We believe in the power of Community Gardens to enrich and engage a community, through shared spaces, goals, and food. At The Cape sustainable housing estate, we are working on creating a large ‘Community Farm’, which expands on the current community garden that has been a central feature of the development for the last 6 years.
The existing community garden has been the centrepiece for community events. A highlight of the year being Passata Day, where the Summer’s bounty of tomatoes is processed and bottled into hundreds of gleaming jars of fresh red sauce. Food production, preparation and consumption is a core part of community building across all cultures. It makes sense that our housing estates and communities would benefit from being centred around a place of growing and cultivating food. Studies of community gardens also find that they promote stronger neighbourhood leadership, outreach and volunteerism. These spaces and communities also work to strengthen emotional bonds to the neighbourhood. The physical layout of gathering spaces at The Cape’s farm, and community-led organisational structure, is intended to similarly inspire leadership, outreach, and care for the community and beyond.
The landscape at The Cape is devoted to two distinct yet complementary planting types – the native plants for local biodiversity, and food production gardens.
Our previous blogpost highlighted how we use Biodiversity-Sensitive Urban Design to enrich the landscape at The Cape, by creating a diversity of habitat areas and planting locally indigenous species. These landscape features allow for residents to nurture and connect to the local plants and animals of Cape Paterson, regenerating cleared land previously used for cattle farming so that it can once again support indigenous coastal species. Our nursery at Australian Ecosystems collected dozens of species with provenance to the local area, propagating them to thousands of plants to be replanted in The Cape’s landscape.
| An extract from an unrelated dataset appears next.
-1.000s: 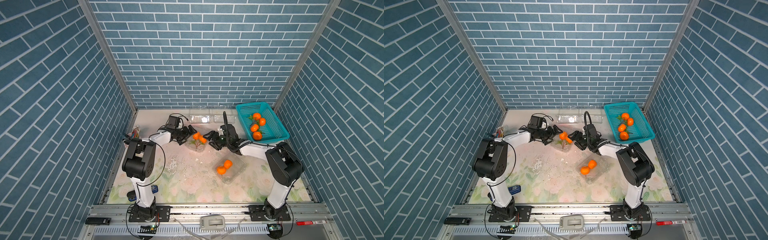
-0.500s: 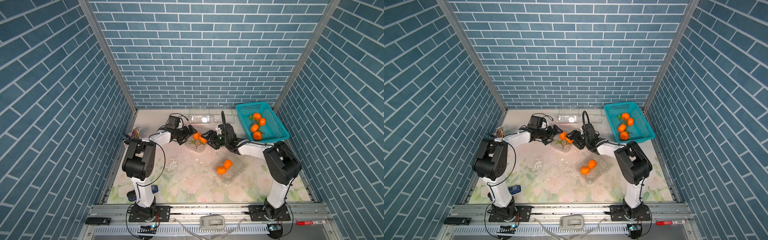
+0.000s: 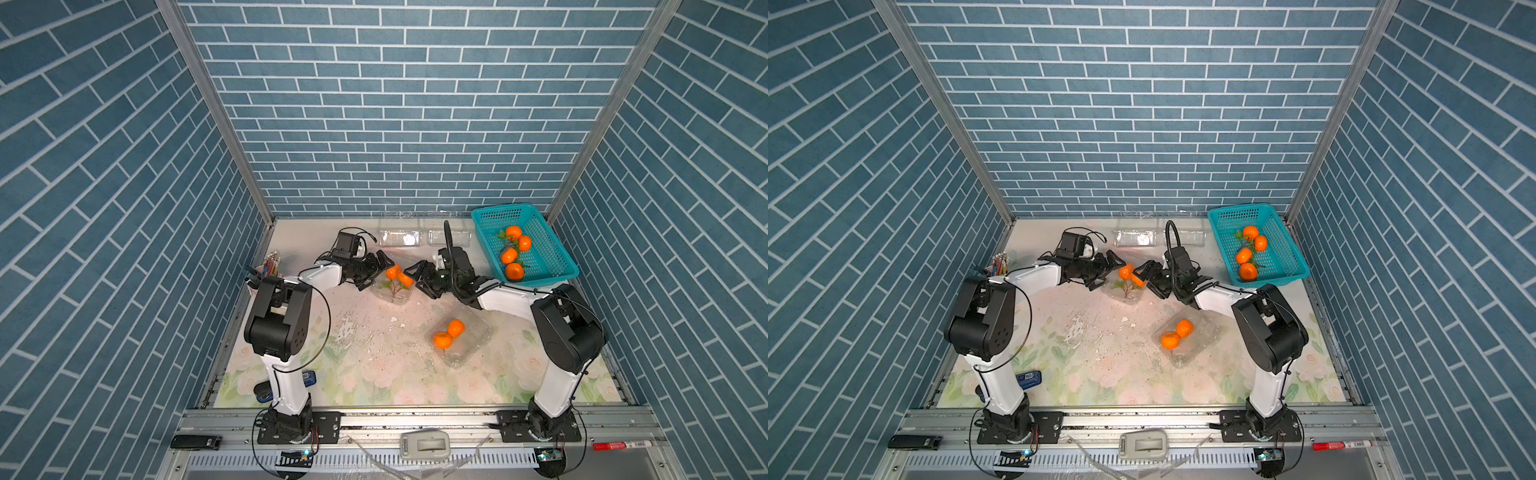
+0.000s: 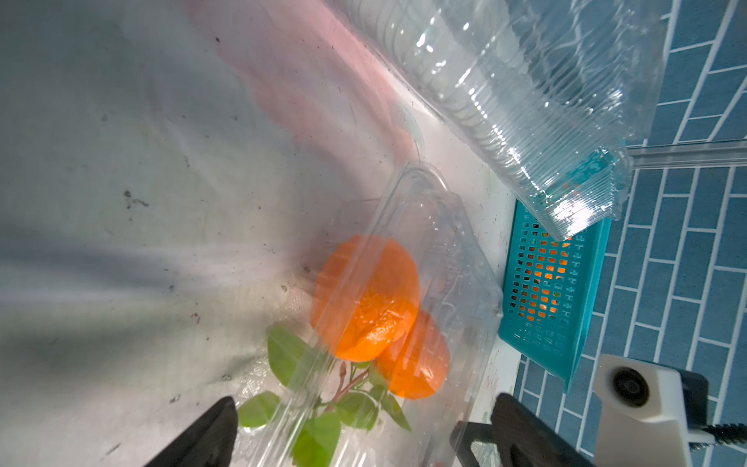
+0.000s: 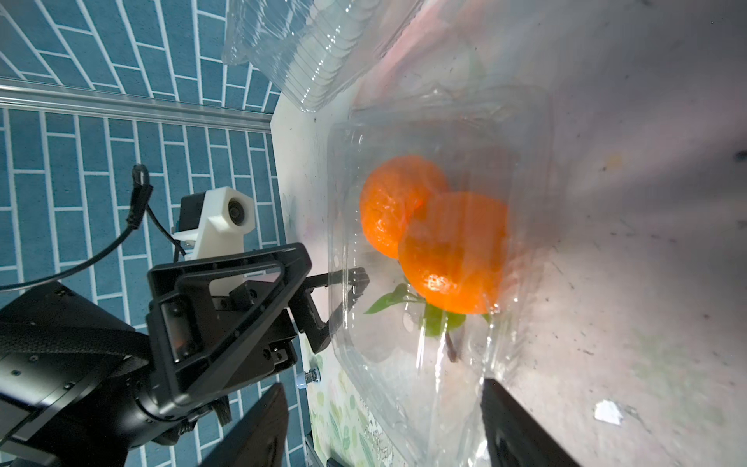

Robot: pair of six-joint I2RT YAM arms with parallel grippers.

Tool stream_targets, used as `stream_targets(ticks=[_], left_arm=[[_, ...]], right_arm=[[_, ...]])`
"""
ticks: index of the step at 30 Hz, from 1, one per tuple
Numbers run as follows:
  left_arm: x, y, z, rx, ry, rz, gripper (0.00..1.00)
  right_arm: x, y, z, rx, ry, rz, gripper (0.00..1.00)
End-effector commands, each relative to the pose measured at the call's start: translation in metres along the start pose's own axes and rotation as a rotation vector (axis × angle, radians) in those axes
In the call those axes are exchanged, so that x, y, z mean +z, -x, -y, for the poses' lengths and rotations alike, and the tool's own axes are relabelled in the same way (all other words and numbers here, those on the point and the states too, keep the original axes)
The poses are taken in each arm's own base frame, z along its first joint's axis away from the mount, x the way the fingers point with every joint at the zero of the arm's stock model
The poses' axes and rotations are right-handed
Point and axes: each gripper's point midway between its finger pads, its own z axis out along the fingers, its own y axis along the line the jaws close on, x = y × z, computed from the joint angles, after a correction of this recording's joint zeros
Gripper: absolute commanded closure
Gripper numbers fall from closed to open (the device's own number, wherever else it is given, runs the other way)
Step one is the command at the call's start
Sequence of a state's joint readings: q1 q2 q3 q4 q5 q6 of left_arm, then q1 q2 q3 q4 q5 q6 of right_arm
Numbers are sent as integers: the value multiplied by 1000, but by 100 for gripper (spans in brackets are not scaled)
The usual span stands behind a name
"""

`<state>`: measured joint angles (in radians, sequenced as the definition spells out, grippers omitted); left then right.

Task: Take oranges out of containers
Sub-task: Open the packing box at the center of the board.

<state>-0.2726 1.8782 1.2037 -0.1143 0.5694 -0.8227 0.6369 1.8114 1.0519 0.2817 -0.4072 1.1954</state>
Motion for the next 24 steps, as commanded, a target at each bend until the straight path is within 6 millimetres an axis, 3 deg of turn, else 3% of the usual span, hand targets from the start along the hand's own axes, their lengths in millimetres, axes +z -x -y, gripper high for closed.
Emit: stream_targets(ticks=[1, 24], left_arm=[[6, -5, -7, -9, 11, -18, 1], [3, -6, -5, -15, -2, -14, 1]], right_arm=[[-1, -3, 2, -24, -16, -5, 25], [15, -5, -15, -14, 49, -34, 25]])
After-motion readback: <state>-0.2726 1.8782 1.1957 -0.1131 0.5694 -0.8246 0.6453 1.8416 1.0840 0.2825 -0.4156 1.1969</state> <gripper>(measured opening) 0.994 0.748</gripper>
These locally indigenous plants have encouraged the proliferation of many species of birds and insects, as well as local native animals like the echidna and mobs of kangaroos.
As these plants encourage a liveable landscape for animals, birds, and insects; we have also sought to create a landscape that allows for people to produce their own food locally. Being sustainability-minded, The Cape sees the environmental benefits of empowering residents to grow their own food to reduce food miles and encourage conscious, plant-based eating. While maintaining a garden may be daunting for many people, growing your own food can be an inviting and rewarding way to engage with the outdoors, local climate, soil, plants, and insects. The food gardens we have created in this community are not confined to the Community Farm, as many residents have vegetable patches within their own backyards as well. Many of these residential landscapes also incorporate both native plantings and food-growing.
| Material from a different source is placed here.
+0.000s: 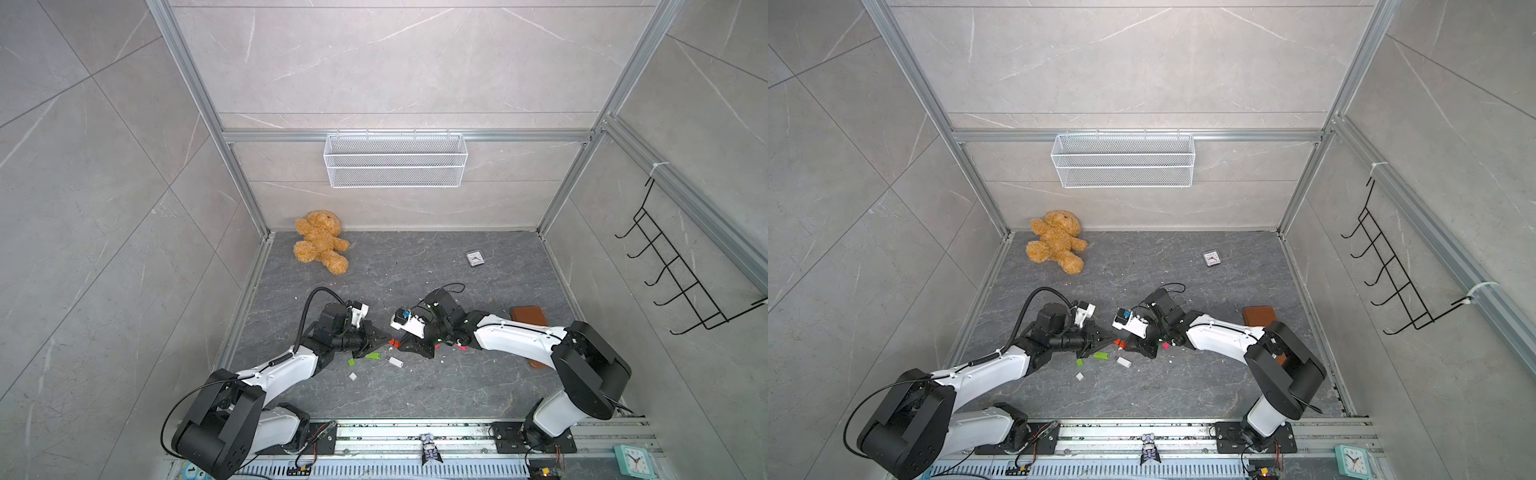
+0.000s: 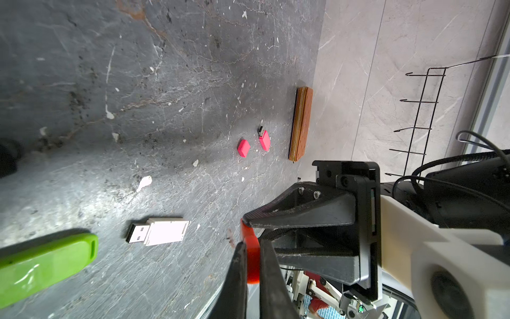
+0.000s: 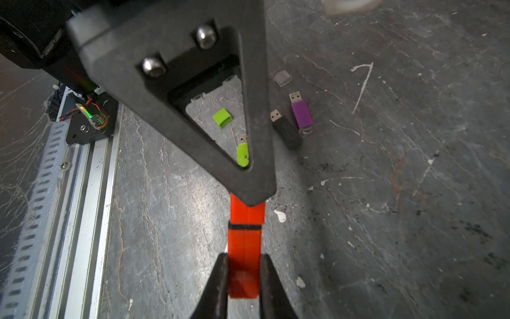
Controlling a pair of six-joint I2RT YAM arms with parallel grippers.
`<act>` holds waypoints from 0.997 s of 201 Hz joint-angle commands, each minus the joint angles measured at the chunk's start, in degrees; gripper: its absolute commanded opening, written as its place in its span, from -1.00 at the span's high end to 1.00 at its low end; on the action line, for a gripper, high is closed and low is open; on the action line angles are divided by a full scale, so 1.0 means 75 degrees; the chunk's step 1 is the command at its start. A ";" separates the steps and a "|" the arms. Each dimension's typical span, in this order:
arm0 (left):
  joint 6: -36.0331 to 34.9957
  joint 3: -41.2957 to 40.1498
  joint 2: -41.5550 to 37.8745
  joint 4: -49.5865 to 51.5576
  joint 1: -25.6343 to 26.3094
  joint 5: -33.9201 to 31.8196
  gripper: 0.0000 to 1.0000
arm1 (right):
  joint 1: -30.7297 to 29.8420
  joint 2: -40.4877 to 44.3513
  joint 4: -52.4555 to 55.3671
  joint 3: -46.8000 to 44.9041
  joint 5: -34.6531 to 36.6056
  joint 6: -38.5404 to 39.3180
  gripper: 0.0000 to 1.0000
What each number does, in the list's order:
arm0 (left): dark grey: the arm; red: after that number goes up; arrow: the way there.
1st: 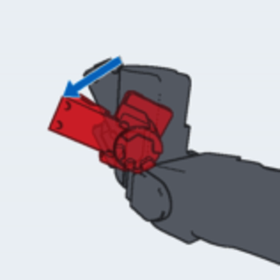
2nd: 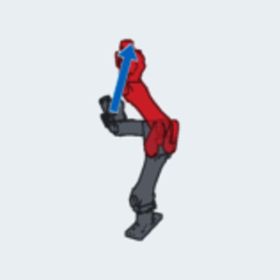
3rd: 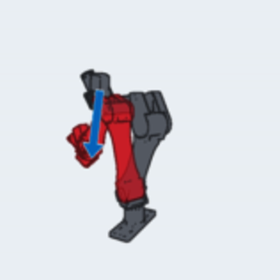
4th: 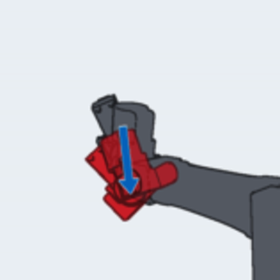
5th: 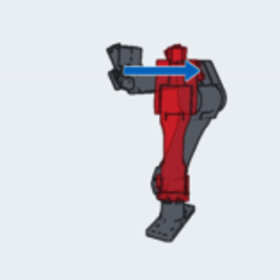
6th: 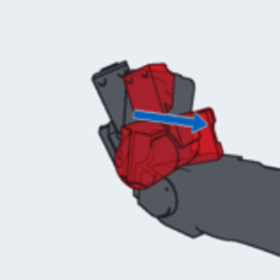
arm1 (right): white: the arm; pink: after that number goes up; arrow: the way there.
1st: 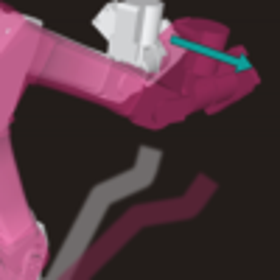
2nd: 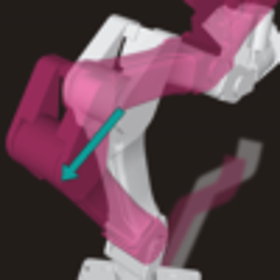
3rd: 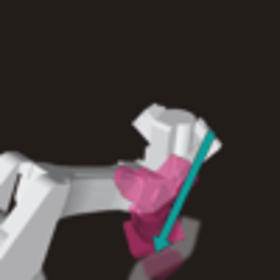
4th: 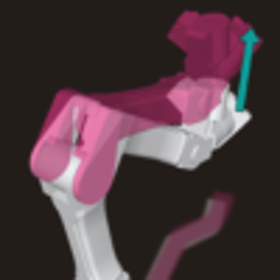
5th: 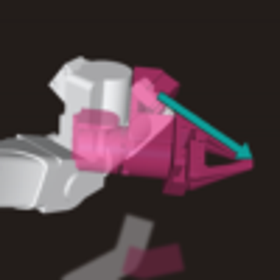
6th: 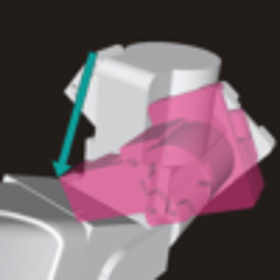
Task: Close the usb drive cover
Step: Close the cover of the USB drive.
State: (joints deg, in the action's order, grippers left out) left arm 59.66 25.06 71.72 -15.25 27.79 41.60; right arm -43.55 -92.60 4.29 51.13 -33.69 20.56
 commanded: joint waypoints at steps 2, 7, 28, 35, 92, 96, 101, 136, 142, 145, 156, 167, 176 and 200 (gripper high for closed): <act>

Both landscape / garden types support each other throughout the year. Native insects and birds provide pollination in the food garden and flowering plants in the food garden provide a source of food and nectar during times when native plants are not in flower.
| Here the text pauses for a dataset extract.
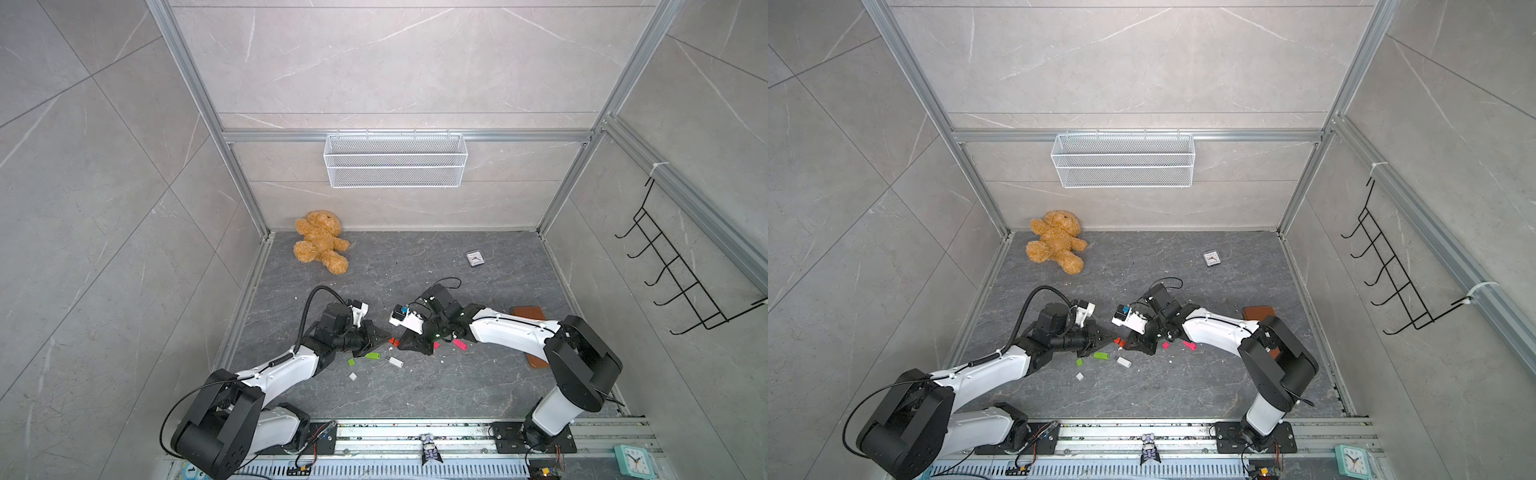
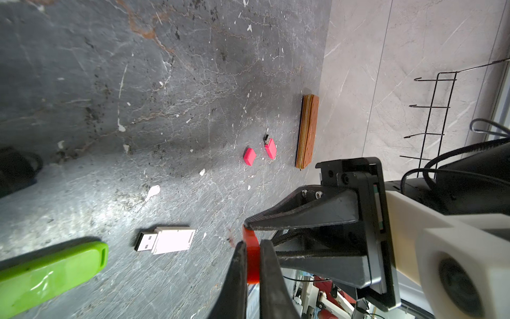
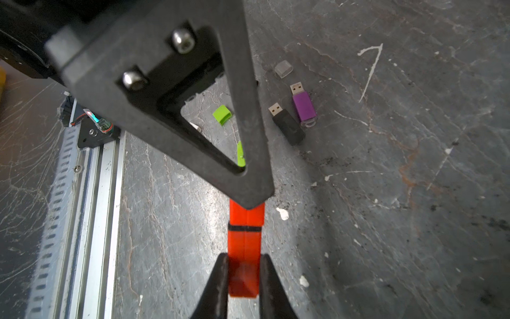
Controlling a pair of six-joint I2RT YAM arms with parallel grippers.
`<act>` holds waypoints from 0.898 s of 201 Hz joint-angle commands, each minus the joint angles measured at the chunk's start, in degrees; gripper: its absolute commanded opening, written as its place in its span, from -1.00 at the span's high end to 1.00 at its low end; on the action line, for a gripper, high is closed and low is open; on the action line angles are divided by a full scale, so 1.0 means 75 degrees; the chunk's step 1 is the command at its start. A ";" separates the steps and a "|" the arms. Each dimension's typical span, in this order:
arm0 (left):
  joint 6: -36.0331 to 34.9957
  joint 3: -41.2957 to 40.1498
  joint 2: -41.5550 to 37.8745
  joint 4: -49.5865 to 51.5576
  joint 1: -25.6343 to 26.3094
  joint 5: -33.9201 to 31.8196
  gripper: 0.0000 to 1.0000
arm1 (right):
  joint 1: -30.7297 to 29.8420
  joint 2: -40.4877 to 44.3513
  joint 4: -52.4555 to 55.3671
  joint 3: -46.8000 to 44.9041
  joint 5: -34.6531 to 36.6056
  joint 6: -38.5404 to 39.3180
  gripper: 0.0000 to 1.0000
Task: Close the usb drive cover
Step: Close the cover of the USB drive.
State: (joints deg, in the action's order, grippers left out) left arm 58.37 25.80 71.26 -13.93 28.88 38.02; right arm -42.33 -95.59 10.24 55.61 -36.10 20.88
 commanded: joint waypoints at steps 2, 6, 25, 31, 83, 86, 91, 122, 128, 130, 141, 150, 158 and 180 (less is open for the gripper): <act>-0.0326 0.0175 -0.0045 0.0504 0.0350 0.0772 1.00 | -0.0051 0.0042 -0.0927 0.0637 -0.0723 0.0371 0.73; -0.0328 0.0180 -0.0040 0.0499 0.0355 0.0767 1.00 | -0.0059 0.0023 -0.0897 0.0635 -0.0730 0.0389 0.73; -0.0361 0.0207 -0.0068 0.0542 0.0356 0.0755 1.00 | -0.0050 -0.0017 -0.0778 0.0638 -0.0683 0.0522 0.73; -0.0386 0.0230 -0.0068 0.0585 0.0355 0.0758 1.00 | -0.0051 -0.0022 -0.0709 0.0640 -0.0670 0.0588 0.73; -0.0907 0.0572 -0.0174 0.1482 0.0356 0.0545 1.00 | -0.0050 -0.0043 -0.0054 0.0668 -0.0509 0.1088 0.73; -0.0963 0.0606 -0.0190 0.1568 0.0356 0.0521 1.00 | -0.0046 -0.0040 -0.0008 0.0666 -0.0491 0.1124 0.73; -0.1034 0.0646 -0.0196 0.1685 0.0355 0.0479 1.00 | -0.0050 -0.0040 0.0075 0.0668 -0.0473 0.1194 0.73; -0.1178 0.0754 -0.0120 0.1873 0.0356 0.0438 0.82 | -0.0052 -0.0105 0.0345 0.0693 -0.0484 0.1317 0.73; -0.1209 0.0784 -0.0115 0.1907 0.0356 0.0427 0.77 | -0.0052 -0.0103 0.0358 0.0682 -0.0484 0.1329 0.74; -0.1217 0.0789 -0.0115 0.1929 0.0356 0.0418 0.76 | -0.0052 -0.0105 0.0372 0.0682 -0.0484 0.1337 0.73; -0.1292 0.0841 -0.0123 0.2054 0.0356 0.0385 0.69 | -0.0053 -0.0119 0.0441 0.0679 -0.0472 0.1402 0.73; -0.1376 0.0900 -0.0143 0.2193 0.0356 0.0347 0.66 | -0.0052 -0.0125 0.0525 0.0678 -0.0421 0.1488 0.73; -0.1484 0.0965 -0.0166 0.2359 0.0356 0.0308 0.62 | -0.0046 -0.0126 0.0624 0.0691 -0.0382 0.1563 0.73; -0.1619 0.1057 -0.0184 0.2623 0.0356 0.0232 0.54 | -0.0052 -0.0133 0.0790 0.0676 -0.0262 0.1700 0.73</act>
TSLC regularly installs Foodcubes into these gardens, which allows residents to grow huge amounts of produce with relatively low maintenance. The Foodcube is a wicking bed with a large water reservoir, which bottom-feeds water to the plants as they require. This means that the garden needs to be watered much less than a conventional vegie patch, with the added bonus of reducing water consumption as there is less water lost through evaporation.
This unique combination of native plants for biodiversity, and high-production low-maintenance food gardens, highlight our passions for creating landscapes that benefit local ecology, minimise water consumption, and provide opportunities for people to connect to nature in a multitude of ways. The outcomes displayed at the residential and public landscapes at The Cape encapsulate the driving forces and priorities behind The Sustainable Landscape Company’s landscape design.